In the ticket I am not reading anything about the business logic that should be applied. Is there any logical sequence or forbidden transition in the context of the fulfillerStatus. To me it looks like just for Order.status this has been further defined:
“Completed” (only allow to set from active status); add an OrderService.completeOrder(Order, Date) method analogous to OrderService.discontinueOrder(…)
So it is correct to just create a getter() and setter() method for fulfillerStatus without any further more complex logic or is there any logic that should be applied?
@fruether just a getter and setter is fine… but there’s another bigger issue here.
The thought was that FulfillerStatus and FulfillerComment should be mutable… ie, you should be able to change these without having to clone and create an order. However, the API enforces that you can’t re-save an existing order:
Did we have a way or strategy to work around this? I feel like we must have discussed this on the design call, because I was aware that it would likely be an issue, but I can’t find any notes and/or remember it:
@mogoodrich Thanks for the quick and detailed response.
While testing I noticed that the order was immutable but I did not really remembered that this behaviour should be changed…although it was described in the ticket
Well I can’t really decide what design to choose. Is there a chance that this will be discussed and decided soon? Perhaps till the end of the month.
Anyways, an option would be to only allow changes of the status. This would mean that only these attributes can be changed in an existing order. All other changes would still lead into a fail. Would that be a way to go?
Yes, only the fulfiller status and fufiller comment should become mutable… all other changes would still lead to fail. I don’t know if there’s an easy way to do this, however.

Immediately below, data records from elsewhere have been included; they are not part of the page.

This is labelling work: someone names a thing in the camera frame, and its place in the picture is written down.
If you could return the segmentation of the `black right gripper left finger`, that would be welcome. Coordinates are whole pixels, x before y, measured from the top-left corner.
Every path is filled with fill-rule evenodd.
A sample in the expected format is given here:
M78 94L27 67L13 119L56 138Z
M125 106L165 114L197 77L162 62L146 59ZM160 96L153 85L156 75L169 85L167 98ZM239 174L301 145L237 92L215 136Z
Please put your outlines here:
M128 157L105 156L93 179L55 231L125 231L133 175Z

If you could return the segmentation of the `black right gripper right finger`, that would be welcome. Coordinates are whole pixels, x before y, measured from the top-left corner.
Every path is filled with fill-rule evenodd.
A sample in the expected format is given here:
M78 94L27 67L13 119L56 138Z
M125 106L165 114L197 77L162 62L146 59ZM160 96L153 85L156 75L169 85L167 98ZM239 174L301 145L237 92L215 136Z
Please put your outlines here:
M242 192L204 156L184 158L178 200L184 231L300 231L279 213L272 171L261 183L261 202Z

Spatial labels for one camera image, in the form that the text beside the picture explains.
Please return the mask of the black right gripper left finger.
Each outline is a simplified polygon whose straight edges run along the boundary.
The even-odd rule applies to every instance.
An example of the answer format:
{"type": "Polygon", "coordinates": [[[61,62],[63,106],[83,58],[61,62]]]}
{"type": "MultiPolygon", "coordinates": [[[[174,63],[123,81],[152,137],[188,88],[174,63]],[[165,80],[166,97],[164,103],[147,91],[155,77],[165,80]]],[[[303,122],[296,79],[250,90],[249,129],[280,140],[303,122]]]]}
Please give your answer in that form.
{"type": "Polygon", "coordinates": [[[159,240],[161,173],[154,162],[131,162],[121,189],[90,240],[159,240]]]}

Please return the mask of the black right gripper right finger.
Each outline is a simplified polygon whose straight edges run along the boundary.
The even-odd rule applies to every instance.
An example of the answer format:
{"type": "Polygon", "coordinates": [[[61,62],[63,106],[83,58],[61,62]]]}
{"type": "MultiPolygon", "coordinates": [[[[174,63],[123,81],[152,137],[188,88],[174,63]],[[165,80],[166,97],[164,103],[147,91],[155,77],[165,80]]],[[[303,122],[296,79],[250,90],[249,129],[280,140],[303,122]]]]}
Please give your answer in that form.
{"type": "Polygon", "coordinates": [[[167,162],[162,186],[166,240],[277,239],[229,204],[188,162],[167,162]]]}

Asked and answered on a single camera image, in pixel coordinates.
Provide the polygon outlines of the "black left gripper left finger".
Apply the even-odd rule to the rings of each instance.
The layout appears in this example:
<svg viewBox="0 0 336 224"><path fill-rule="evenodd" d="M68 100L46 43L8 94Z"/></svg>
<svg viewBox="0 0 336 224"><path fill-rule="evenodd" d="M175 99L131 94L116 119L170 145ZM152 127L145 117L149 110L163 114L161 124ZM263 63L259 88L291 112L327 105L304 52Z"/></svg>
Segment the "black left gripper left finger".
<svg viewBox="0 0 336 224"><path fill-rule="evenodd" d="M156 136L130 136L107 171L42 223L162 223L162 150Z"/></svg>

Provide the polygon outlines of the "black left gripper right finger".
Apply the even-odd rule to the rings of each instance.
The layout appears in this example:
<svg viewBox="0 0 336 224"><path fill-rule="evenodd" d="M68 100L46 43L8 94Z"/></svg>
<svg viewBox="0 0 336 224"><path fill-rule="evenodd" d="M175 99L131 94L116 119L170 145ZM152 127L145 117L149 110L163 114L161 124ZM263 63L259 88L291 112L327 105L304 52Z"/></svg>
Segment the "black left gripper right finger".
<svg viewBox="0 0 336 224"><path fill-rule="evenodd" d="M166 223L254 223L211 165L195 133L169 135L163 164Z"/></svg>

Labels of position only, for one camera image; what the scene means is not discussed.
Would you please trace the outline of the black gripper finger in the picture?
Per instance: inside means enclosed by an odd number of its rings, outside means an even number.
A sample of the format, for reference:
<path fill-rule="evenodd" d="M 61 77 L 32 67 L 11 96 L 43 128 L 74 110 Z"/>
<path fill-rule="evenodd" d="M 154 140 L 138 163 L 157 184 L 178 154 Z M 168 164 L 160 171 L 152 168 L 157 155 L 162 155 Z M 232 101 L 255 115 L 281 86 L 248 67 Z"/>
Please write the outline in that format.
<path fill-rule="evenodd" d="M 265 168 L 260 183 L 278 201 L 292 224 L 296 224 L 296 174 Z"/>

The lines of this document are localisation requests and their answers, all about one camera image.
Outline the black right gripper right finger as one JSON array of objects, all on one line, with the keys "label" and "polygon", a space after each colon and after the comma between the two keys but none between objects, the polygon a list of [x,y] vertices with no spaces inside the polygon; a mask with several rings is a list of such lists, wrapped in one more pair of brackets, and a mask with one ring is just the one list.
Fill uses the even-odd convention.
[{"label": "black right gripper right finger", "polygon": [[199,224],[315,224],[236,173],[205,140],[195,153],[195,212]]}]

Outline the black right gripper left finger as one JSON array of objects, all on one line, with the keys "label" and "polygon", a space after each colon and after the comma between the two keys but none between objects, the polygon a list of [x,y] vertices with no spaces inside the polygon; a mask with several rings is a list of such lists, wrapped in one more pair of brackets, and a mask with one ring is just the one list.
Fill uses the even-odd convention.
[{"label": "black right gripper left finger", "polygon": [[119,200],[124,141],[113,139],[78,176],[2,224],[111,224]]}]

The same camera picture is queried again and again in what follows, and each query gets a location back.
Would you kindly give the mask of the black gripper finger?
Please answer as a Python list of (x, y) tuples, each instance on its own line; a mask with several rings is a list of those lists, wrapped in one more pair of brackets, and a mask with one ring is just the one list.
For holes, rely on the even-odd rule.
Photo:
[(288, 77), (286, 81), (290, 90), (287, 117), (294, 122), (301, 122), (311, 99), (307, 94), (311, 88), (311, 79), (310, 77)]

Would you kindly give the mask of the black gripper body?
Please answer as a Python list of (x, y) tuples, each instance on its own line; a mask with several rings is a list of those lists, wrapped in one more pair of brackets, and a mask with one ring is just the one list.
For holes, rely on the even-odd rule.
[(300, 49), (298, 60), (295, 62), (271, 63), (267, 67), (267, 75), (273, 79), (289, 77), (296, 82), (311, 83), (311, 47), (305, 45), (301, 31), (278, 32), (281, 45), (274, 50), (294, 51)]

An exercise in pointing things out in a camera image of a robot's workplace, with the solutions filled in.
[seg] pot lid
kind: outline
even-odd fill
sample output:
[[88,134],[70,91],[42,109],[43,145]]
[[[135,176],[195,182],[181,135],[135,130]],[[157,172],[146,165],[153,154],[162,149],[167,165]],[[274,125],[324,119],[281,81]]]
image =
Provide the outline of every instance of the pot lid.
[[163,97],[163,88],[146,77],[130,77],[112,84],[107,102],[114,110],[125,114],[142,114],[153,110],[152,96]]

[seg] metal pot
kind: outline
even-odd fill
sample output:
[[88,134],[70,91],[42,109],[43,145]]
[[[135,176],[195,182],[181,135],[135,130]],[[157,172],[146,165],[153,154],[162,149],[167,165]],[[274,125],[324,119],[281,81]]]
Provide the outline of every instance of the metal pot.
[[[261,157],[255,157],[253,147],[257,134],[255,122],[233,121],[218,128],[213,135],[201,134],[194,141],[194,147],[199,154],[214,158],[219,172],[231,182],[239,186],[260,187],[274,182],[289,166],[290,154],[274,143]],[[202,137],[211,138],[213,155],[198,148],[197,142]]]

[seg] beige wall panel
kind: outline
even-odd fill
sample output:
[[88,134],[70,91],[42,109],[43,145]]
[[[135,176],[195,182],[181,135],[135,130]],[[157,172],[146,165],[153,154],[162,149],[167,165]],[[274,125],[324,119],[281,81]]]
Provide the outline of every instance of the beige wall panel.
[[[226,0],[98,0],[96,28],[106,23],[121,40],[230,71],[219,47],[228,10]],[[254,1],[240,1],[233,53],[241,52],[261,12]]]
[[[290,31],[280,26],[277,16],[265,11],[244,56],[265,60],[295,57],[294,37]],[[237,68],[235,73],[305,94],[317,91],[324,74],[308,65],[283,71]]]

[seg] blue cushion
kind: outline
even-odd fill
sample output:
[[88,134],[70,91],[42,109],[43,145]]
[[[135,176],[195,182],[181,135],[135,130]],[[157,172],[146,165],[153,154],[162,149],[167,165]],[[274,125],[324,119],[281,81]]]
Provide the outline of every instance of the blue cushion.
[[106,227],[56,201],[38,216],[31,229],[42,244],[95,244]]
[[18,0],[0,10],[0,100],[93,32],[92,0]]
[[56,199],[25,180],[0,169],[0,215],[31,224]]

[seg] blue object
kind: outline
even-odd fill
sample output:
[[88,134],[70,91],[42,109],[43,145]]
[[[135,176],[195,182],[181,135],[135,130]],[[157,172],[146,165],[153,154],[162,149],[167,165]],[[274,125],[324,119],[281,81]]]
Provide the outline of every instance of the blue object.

The failOnExistingOrder method is pretty trivial right now:
private void failOnExistingOrder(Order order) {
if (order.getOrderId() != null) {
throw new UnchangeableObjectException("Order.cannot.edit.existing");
}
}
I see the following option
In case it is not null I will request the database to show me the object that was saved under this ID. Then I compare both objects by an equalExceptState method, which requests that all attributes are equal except for fulfillerStatus
Another option would be to mark objects that are persisted by a local attribute or in a global hasmap. In case it is persisted the set() methods will not work any more. Except for the methods that are changing the state. That way an object would not be able to be changed
I would prefer the earlier approach. Assuming requesting the database is not a thing that should be avoided
thank @darius… that is definitely something we’d have to change…
the issue is that on top of that the saveOrder method fails if you try to change an existing order:
@fruether I would be up for just modifying the failOnExistingOrder as you suggest, but, beyond that the saveOrder method has a lot of other existing business logic that assumes that an order is “new” and I suspect we’d run into other issues.
@darius@burke what do you think about adding a updateOrder(Order order) service method that just calls dao.saveOrder(order) without any of the business logic? We could document that this method should only be used to modify the mutable properties (and will fail hard if you do otherwise).
The Order resource in REST web services would have to be modified to use this service method in the “update” use case, but this seems doable.
It’s not much, if you add a new property status to Order class and want it to be mutable, all that needs to be done is add it to this array, if you look at that array, you will notice dateStopped is actually one of them.